Ricorso amministrativo
Prima fase del contenzioso su decisioni INPS: ricorso presentato entro 180 giorni dalla comunicazione della decisione (o dal silenzio-rifiuto trascorsi 90 giorni dal ricorso). INPS ha 180 giorni per decidere. Se negato, segue possibilità di ricorso giudiziale entro 3 anni (decadenza triennale).
Ricorso giudiziale (Controversia innanzi al Giudice del lavoro)

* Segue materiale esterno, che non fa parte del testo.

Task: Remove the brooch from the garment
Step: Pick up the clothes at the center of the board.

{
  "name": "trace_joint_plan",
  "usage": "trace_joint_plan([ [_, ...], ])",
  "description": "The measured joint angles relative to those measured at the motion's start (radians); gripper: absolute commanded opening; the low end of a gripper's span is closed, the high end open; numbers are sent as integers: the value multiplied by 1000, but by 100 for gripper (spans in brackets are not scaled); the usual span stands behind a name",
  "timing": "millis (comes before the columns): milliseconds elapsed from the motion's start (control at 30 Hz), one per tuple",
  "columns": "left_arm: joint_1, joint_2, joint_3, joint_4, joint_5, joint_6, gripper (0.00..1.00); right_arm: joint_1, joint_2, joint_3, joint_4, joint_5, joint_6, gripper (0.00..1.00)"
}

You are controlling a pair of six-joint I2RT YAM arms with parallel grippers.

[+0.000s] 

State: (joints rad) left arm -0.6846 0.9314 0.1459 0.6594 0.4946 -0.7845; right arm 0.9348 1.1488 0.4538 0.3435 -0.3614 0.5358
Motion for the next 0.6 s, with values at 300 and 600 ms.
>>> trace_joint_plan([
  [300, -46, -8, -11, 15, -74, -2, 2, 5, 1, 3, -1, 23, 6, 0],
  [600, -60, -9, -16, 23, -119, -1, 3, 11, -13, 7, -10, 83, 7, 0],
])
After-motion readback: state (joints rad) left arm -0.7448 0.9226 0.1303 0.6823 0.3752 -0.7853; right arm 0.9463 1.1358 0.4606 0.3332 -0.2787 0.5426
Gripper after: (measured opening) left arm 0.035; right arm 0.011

Fase successiva al ricorso amministrativo negativo o non deciso nei termini. Ricorso innanzi al Tribunale del Lavoro (giudice monocratico) con decadenza triennale dalla comunicazione della decisione amministrativa o dalla scadenza dei termini. Carico della prova varia secondo il tipo di controversia (contributi: onere datore; diritto a prestazione: onere ricorrente).
Riscatto di laurea – Periodi di studio
Vedi voce “Contributi da riscatto – Riscatto di laurea”.

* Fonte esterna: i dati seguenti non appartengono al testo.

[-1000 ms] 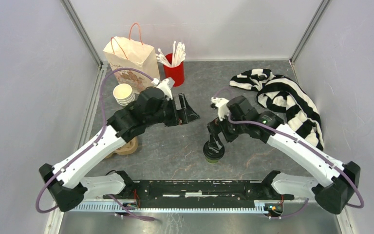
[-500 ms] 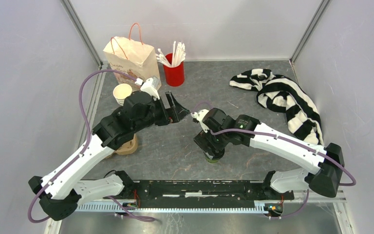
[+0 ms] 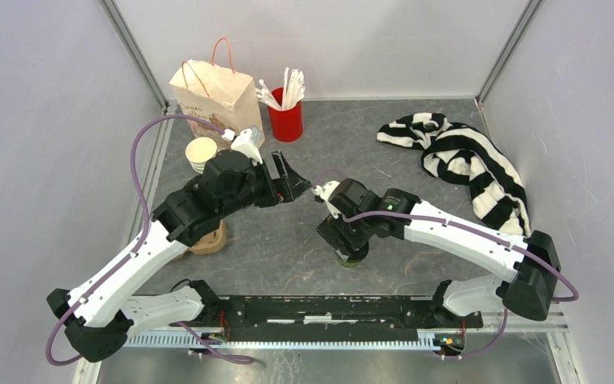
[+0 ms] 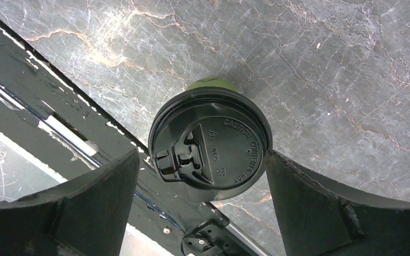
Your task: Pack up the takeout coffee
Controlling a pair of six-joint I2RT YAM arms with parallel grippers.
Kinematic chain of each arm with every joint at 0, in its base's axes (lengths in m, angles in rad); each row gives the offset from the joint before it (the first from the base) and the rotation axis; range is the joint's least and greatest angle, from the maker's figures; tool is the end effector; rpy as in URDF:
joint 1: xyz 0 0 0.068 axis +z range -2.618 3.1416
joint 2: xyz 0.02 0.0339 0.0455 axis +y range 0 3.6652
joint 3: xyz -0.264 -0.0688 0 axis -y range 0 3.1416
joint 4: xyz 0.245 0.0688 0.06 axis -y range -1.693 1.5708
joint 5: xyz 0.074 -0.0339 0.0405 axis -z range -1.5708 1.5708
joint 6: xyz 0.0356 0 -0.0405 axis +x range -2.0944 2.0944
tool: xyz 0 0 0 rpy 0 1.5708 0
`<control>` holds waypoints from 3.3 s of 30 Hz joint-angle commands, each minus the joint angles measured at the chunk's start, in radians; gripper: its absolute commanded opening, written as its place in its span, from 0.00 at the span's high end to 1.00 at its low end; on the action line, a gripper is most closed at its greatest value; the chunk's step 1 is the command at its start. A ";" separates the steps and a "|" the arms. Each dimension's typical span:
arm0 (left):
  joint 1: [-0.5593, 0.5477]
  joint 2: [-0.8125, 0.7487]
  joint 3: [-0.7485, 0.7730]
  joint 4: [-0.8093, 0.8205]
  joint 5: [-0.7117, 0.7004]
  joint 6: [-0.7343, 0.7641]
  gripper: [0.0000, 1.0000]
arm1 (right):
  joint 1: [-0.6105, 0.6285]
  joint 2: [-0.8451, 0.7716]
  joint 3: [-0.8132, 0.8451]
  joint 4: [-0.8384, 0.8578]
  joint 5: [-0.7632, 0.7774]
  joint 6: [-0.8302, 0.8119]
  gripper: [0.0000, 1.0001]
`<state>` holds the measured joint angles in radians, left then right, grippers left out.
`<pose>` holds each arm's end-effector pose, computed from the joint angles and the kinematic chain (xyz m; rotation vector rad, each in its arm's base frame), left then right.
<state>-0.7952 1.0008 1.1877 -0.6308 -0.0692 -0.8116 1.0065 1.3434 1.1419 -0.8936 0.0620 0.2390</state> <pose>0.1460 -0.1454 0.3932 -0.0645 2.1453 -0.9241 0.1424 0.2208 0.2831 -0.9930 2.5136 0.3141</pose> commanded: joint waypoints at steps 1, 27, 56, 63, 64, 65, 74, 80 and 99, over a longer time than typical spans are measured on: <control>0.001 -0.004 0.006 0.007 -0.003 0.005 0.07 | 0.006 0.008 -0.013 0.025 0.026 0.002 0.08; 0.001 0.013 0.013 -0.001 0.001 0.035 0.06 | 0.068 0.039 -0.035 0.007 0.096 0.020 0.24; 0.002 0.025 0.027 0.003 0.011 0.036 0.06 | 0.076 0.026 0.008 0.044 0.104 0.030 0.06; 0.002 0.020 0.026 -0.002 0.008 0.040 0.06 | 0.075 0.044 -0.002 0.048 0.108 0.022 0.09; 0.002 0.019 0.026 -0.001 0.009 0.040 0.06 | 0.074 0.043 -0.006 0.052 0.105 0.022 0.11; 0.002 0.021 0.025 -0.002 0.009 0.041 0.06 | 0.074 0.046 -0.010 0.053 0.103 0.023 0.12; 0.002 0.029 0.021 0.003 0.017 0.046 0.06 | 0.073 0.045 -0.018 0.043 0.104 0.018 0.11; 0.004 0.039 0.024 0.014 0.026 0.048 0.06 | 0.072 0.031 0.021 0.015 0.127 0.014 0.06; 0.008 0.050 0.026 0.013 0.038 0.060 0.06 | 0.072 0.003 0.041 0.008 0.111 0.030 0.02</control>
<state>-0.7929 1.0481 1.1881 -0.6483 -0.0425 -0.8021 1.0782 1.3811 1.1442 -0.8787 0.1734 0.2565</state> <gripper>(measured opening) 0.938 0.979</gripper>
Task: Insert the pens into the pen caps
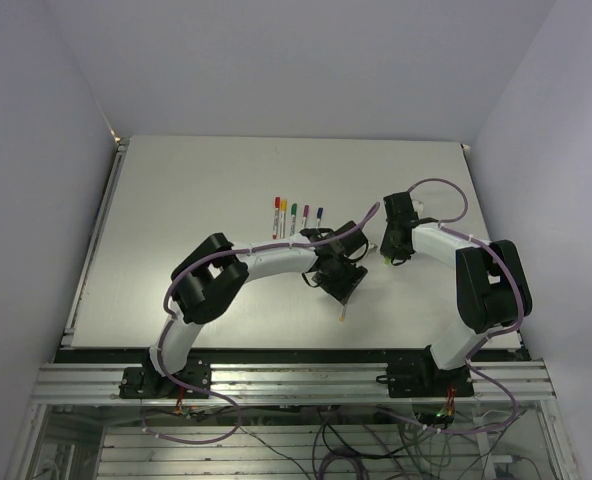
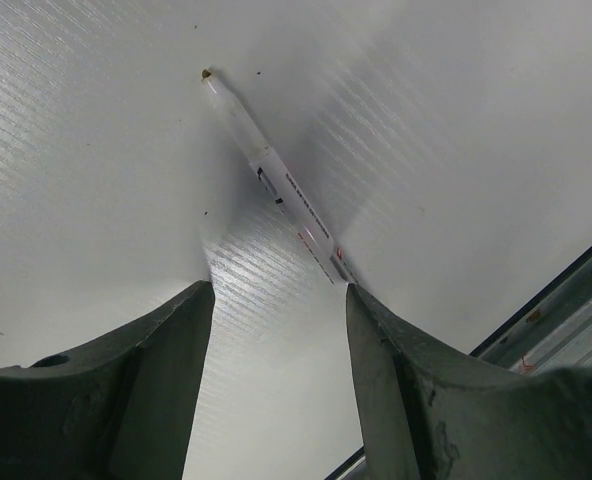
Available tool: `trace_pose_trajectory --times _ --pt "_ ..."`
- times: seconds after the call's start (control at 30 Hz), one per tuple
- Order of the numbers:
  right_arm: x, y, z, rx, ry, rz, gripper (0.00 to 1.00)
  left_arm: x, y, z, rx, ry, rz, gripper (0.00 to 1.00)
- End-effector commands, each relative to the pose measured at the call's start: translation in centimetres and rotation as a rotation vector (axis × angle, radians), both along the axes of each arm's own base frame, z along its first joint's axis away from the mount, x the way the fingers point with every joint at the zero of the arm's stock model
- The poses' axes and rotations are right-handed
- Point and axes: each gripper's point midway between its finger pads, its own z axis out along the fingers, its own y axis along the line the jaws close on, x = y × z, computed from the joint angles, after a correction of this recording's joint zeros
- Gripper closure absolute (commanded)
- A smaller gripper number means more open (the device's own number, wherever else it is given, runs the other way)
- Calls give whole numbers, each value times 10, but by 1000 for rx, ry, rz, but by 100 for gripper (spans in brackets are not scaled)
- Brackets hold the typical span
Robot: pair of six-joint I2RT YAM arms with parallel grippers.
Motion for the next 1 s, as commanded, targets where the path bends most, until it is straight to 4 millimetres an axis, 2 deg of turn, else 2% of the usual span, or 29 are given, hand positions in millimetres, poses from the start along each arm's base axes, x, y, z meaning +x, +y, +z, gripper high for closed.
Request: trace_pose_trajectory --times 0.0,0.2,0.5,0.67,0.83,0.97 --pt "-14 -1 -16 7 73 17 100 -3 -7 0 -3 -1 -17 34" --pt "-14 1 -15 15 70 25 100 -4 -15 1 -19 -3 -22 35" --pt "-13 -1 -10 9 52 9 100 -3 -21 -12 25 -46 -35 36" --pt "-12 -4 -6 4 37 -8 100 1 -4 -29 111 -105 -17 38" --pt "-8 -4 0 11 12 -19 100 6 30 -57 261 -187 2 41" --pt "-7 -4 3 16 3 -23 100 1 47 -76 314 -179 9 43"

Riscatto di periodi all’estero
Vedi voce “Lavoro All’estero – Riscatto Periodi All’estero”.
Riscatto ordinario vs. Riscatto agevolato
Vedi voce “Contributi da riscatto”.
Rendita INAIL
Prestazione vitalizia per infortunio o malattia professionale con menomazione permanente ≥ 16% (calcolata da tabelle ministeriali): composta da quota biologica (legata alla menomazione) e quota patrimoniale (legata alla riduzione di capacità lavorativa, tariffa salario medio). Rivalutata annualmente con decreto ministeriale. Non cumulabile con stipendio se in attività lavorativa presso lo stesso datore, salvo nel pubblico.
Rendita di vecchiaia INPS
Nome tecnico della pensione di vecchiaia (spesso usato nei contesti amministrativi e giudiziali per distinguere dalle altre prestazioni).
Rendite ai superstiti – Indiretta / Reversibilità
Vedi voce “Pensione ai superstiti”.
Reversibilità della pensione
Diritto dei superstiti (coniuge, orfani, genitori) a una quota della pensione del pensionato deceduto, con aliquote normative e possibili cumuli/limitazioni reddituali.